** Aim of the task **
Your response must be an exact transcription of the lines from the one containing "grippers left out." through the final line of the data.
- Opening Delimiter -
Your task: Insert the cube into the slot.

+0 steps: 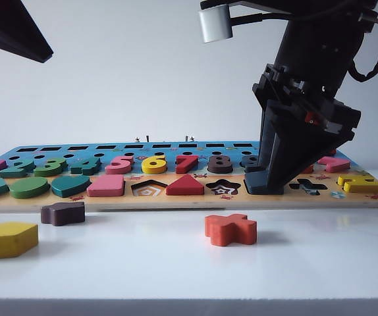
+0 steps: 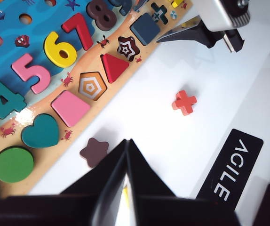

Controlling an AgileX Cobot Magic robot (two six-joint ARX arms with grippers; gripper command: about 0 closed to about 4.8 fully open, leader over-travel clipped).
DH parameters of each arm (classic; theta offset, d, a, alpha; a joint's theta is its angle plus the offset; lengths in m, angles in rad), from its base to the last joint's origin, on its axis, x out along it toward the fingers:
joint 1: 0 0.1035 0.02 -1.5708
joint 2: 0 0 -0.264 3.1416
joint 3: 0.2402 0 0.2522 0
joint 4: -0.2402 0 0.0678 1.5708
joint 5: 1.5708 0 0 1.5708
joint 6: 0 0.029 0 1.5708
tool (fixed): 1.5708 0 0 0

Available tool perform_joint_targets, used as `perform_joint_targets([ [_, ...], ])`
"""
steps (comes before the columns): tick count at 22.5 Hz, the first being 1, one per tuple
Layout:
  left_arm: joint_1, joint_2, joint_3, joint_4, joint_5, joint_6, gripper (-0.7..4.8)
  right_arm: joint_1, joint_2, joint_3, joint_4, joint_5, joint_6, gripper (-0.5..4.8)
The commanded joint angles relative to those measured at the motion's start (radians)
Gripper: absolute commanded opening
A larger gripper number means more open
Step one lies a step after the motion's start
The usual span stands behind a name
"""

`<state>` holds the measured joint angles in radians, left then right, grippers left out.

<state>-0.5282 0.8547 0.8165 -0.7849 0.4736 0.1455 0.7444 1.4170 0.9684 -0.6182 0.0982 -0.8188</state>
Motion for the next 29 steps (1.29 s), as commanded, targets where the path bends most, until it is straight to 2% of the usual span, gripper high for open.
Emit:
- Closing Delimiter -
** Reply to the exercise **
`<state>` holds the measured joint angles in radians, left then right, grippers left out.

<state>-0.5282 0.8547 0.8165 -0.7849 0.4736 0.1455 0.7444 1.4170 0.9684 -0.6182 0.0982 -0.8188</state>
Motion for the next 29 steps (1.29 s), as commanded, targets where the path bends most, until it is straight to 2% of the usual span, gripper high for open.
Emit:

That's the answer, with nothing more to add.